« Une boulette de mie de pain s’il vous plaît »
Sur le coin d’une rue, vêtements effilochés et crasseux, un enfant aux joues et aux mains gercées, tremble de froid. L’hiver est long, très long lorsqu’on le passe dehors et que les intempéries nous font la vie dure. Il ne pleure pas, il n’a plus de larmes à verser, elles ont cessé de se répandre sur ses joues, il a déjà trop donné dans la tristesse. Avec le temps, il s’est tricoté une armure à l’épreuve du désespoir pour être capable de continuer à vivre cette vie qu’il connaît depuis que sa mère l’a abandonné dans ce quartier dans l’espoir qu’une personne bienveillante le prenne en charge. Mais, à date, personne ne s’est préoccupé de son sort. Ou bien on ne le voit pas, ou bien on le rabroue en lui lançant des paroles blessantes. Il n’est pourtant qu’un enfant qui est né au mauvais moment au mauvais endroit.
Il s’assied face au soleil, histoire de se réchauffer un peu. Il ferme les yeux et imagine sa vie autrement. Assis autour d’une table bien garnie entouré d’un père, d’une mère et de frères et sœurs, tous très joyeux. Ils s’apprêtent à déguster le repas que la mère a préparé avec amour. Il voit son regard rempli d’amour, ses lèvres lui sourire et sa main qui s’allonge vers lui pour caresser ses cheveux. Et, chaque fois, au moment où la première bouchée se dirige vers sa bouche, il revient à sa vie misérable d’enfant abandonné, affamé et transi de froid.
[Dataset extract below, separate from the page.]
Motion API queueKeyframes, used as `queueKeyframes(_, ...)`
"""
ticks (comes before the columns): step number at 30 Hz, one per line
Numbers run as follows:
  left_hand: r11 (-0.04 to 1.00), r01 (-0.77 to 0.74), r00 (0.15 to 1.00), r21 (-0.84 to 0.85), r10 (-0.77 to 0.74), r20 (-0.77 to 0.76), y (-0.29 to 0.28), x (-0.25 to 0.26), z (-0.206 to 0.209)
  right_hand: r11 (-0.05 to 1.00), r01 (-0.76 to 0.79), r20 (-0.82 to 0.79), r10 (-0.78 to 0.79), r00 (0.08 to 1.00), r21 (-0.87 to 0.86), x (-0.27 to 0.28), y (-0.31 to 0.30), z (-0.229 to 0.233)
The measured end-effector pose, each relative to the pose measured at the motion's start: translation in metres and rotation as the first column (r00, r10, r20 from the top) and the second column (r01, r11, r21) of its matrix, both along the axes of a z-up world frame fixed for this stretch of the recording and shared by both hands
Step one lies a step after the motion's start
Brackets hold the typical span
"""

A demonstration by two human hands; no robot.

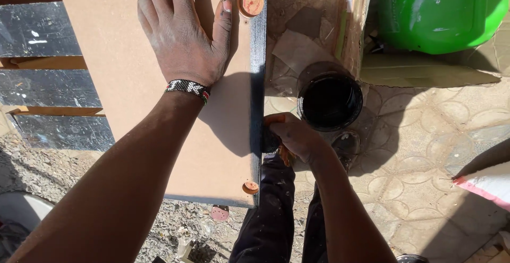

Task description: Painting a wooden furniture component with black paint using a sponge

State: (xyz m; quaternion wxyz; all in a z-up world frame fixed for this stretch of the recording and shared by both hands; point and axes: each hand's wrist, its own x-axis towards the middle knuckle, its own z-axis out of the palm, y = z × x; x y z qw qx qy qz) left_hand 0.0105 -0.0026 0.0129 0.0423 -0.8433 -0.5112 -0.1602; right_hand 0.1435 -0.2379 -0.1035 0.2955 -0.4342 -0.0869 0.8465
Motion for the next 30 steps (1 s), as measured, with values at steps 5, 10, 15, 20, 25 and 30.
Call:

Pour l’instant, il est bien prêt à renoncer au repas copieux, à l’amour d’une famille et à la chaleur d’un foyer pour une seule bouchée de pain qu’il porterait à sa bouche avec respect, qu’il laisserait sur sa langue sans la croquer, juste pour le plaisir de la sentir dans sa bouche, d’attendre que sa salive imbibe ce pain béni et que ses papilles gustatives lui permettent de goûter avec délice à ce morceau tant convoité. Cette maigre pitance, il prendrait le temps de bien la mastiquer, de la garder en bouche le plus longtemps possible avant de la sentir descendre dans son œsophage et se déposer dans son estomac vide.
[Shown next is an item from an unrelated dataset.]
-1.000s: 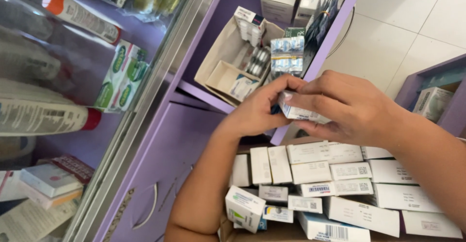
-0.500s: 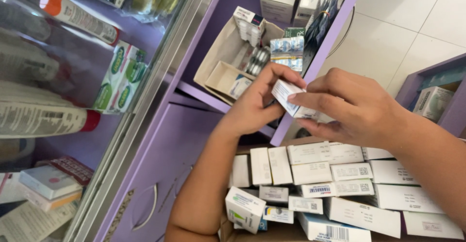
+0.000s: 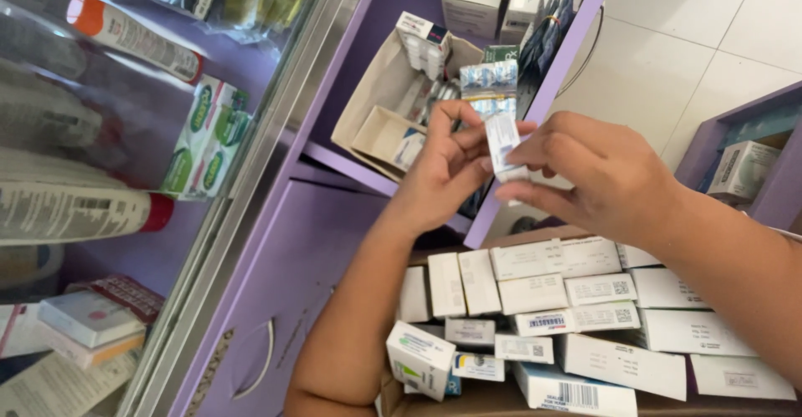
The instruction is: The person sorts through various medicine boxes and blister packs inside a purple drawer. They pick up items, turn them over to view the labels, and place them back into the drawer or into a cardboard box on the floor.
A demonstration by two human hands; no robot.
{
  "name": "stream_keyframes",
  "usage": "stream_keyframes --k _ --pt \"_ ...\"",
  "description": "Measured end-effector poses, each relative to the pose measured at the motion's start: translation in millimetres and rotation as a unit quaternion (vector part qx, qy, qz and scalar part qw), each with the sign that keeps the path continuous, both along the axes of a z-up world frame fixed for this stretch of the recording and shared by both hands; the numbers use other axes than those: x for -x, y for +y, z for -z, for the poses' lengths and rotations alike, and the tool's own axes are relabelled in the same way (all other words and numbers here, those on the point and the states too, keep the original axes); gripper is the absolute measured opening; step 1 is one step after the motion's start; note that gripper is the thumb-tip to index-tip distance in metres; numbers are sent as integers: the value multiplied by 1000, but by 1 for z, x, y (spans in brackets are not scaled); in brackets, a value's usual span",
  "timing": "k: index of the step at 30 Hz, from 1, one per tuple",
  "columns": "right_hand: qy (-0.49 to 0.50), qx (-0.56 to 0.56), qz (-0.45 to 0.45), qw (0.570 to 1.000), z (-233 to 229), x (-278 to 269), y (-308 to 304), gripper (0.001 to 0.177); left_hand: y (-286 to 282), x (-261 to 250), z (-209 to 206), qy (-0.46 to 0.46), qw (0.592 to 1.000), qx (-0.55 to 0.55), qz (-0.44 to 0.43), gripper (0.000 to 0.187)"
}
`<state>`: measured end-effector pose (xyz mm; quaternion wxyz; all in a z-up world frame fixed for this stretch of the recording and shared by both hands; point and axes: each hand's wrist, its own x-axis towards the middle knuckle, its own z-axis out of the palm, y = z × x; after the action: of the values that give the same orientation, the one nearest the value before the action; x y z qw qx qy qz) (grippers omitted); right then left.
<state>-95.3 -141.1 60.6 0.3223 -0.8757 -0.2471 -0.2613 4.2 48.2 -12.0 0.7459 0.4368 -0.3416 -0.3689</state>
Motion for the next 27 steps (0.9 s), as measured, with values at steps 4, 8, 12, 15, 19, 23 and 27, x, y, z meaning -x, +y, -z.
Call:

Hélas, aujourd’hui, avec le froid qui sévit, peu de gens se promènent dans la rue et son désir risque de ne pas se réaliser, une autre nuit le ventre creux l’attend. Demain sera peut-être un meilleur jour.
Il ferme à nouveau les yeux et ne prie plus pour une bouchée de pain. Une simple boulette de mie de pain ferait bien l’affaire.